Over the door where the lads marched in was the Queen’s device, a golden rose, with a motto set below in letters of gold, “Dieu et mon droit”; and upon the walls were blazoned coats of noble arms on branching golden trees, of purest metal and finest silk, costly beyond compare. The royal presence-chamber shone with tapestries of gold, of silver, and of oriental silks, of as many shifting colors as the birds of paradise, and wrought in exquisite design, The throne was set with diamonds, with rubies, garnets, and sapphires, glittering like a pastry-crust of stars, and garnished with gold-lace work, pearls, and ornament; and under the velvet canopy which hung above the throne was embroidered in seed-pearls, “Vivat Regina Elizabetha!” There was no door without a gorgeous usher, no room without a page, no corridor without a guard, no post without a man of noble birth to fill it.
On the walls of the great gallery were masterly paintings of great folk, globes showing all the stars fast in the sky, and drawings of the world and all its parts, so real that one could see the savages in the New World hanging to the under side by their feet, like flies upon the ceiling. How they stuck was more than Nick could make out; and where they landed if they chanced to slip and fall troubled him a deal, until in the sheer multiplication of wonders he could not wonder any more.

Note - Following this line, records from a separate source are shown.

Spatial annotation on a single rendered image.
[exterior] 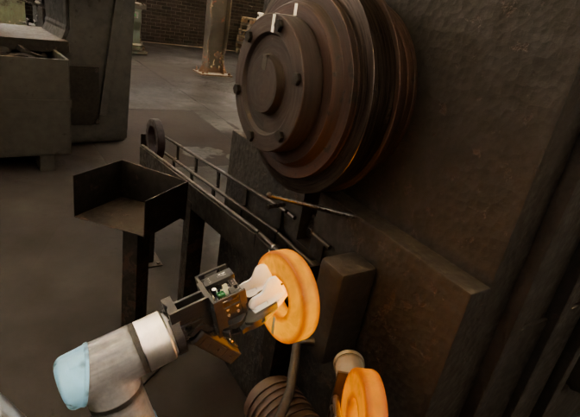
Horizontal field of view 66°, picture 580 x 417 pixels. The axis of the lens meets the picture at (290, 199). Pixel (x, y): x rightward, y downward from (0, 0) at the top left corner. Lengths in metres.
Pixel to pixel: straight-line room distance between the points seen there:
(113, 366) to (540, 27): 0.79
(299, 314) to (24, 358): 1.35
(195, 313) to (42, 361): 1.25
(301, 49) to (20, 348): 1.51
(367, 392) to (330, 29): 0.62
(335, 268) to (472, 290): 0.27
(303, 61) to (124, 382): 0.60
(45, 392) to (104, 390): 1.11
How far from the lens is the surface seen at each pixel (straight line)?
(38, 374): 1.85
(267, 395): 1.03
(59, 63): 3.27
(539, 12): 0.85
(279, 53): 0.95
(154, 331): 0.68
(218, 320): 0.69
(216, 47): 8.07
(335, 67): 0.87
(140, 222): 1.44
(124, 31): 3.87
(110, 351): 0.68
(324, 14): 0.93
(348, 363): 0.89
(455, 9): 0.94
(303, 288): 0.71
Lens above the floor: 1.27
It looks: 23 degrees down
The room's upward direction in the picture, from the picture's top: 10 degrees clockwise
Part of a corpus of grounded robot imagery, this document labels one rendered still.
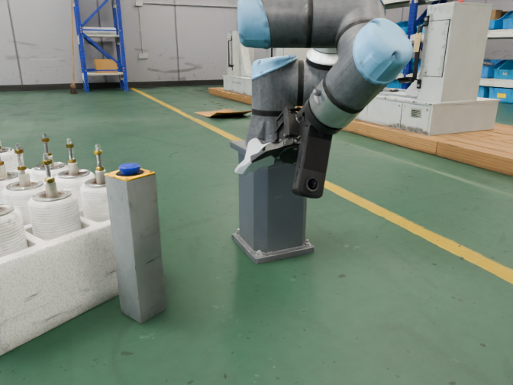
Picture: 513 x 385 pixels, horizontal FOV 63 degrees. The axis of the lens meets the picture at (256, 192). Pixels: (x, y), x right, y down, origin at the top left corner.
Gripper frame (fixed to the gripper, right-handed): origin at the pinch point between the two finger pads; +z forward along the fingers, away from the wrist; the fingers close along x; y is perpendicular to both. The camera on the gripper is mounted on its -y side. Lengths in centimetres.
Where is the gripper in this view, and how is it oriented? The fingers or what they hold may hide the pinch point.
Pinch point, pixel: (271, 183)
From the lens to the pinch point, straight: 79.6
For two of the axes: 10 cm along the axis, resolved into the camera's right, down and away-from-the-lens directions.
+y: -0.3, -8.7, 5.0
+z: -4.2, 4.6, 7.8
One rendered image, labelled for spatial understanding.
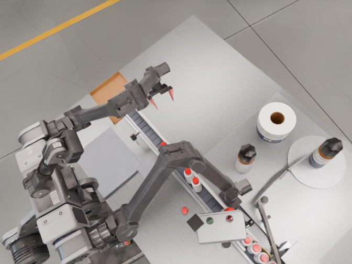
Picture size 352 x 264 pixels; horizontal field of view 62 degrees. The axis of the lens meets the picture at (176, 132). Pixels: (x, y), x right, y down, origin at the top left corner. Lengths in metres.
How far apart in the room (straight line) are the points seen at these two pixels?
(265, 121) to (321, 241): 0.68
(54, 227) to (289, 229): 1.16
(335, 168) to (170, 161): 1.15
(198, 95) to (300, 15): 1.91
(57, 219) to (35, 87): 2.52
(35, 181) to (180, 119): 1.07
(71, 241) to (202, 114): 1.14
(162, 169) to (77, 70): 2.60
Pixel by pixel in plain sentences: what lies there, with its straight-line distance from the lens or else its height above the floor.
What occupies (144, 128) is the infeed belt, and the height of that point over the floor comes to 0.88.
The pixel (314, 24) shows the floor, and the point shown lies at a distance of 3.56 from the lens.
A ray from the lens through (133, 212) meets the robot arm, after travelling 1.11.
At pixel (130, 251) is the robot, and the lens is 2.42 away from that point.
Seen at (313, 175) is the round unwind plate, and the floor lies 0.89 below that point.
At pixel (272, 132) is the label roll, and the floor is 1.02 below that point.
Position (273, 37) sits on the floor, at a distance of 3.38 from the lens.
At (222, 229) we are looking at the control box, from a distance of 1.11.
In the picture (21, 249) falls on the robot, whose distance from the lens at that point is 1.92.
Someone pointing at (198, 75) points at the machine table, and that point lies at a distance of 2.08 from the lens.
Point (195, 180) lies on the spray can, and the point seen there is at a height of 1.08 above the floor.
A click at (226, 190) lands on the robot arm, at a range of 1.28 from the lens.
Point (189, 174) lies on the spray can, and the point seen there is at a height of 1.06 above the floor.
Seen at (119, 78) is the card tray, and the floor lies 0.83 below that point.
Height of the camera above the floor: 2.58
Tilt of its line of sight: 67 degrees down
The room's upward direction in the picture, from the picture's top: 18 degrees counter-clockwise

When they came to rehearse in the afternoon the stage was hung with stiff, rich silks that had come in costly cedar chests from the looms of old Cathay; and the curtain behind which the players came and went was broidered with gold thread in flowers and birds like meteors for splendor. The gallery, too, where the musicians sat, was draped with silk and damask.
Some of the lads would have made out by their great airs as if this were all a common thing to them; but Nick stared honestly with round eyes, and went about with cautious feet, chary of touching things, and feeling very much out of place and shy.
It was all too grand, too wonderful,—amazing to look upon, no doubt, and good to outface foreign envy with, but not to be endured every day nor lived with comfortably. And as the day went by, each passing moment with new marvels, Nick grew more and more uneasy for some simple little nook where he might just sit down and be quiet for a while, as one could do at home, without fine pages peering at him from the screens, or splendid guards patrolling at his heels wherever he went, or obsequious ushers bowing to the floor at every turn, and asking him what he might be pleased to wish. And by the time night fell and the attendant came to light them to their beds, he felt like a fly on the rim of a wheel that went so fast he could scarcely get his breath or see what passed him by, yet of which he durst not let go.
The palace was much too much for him.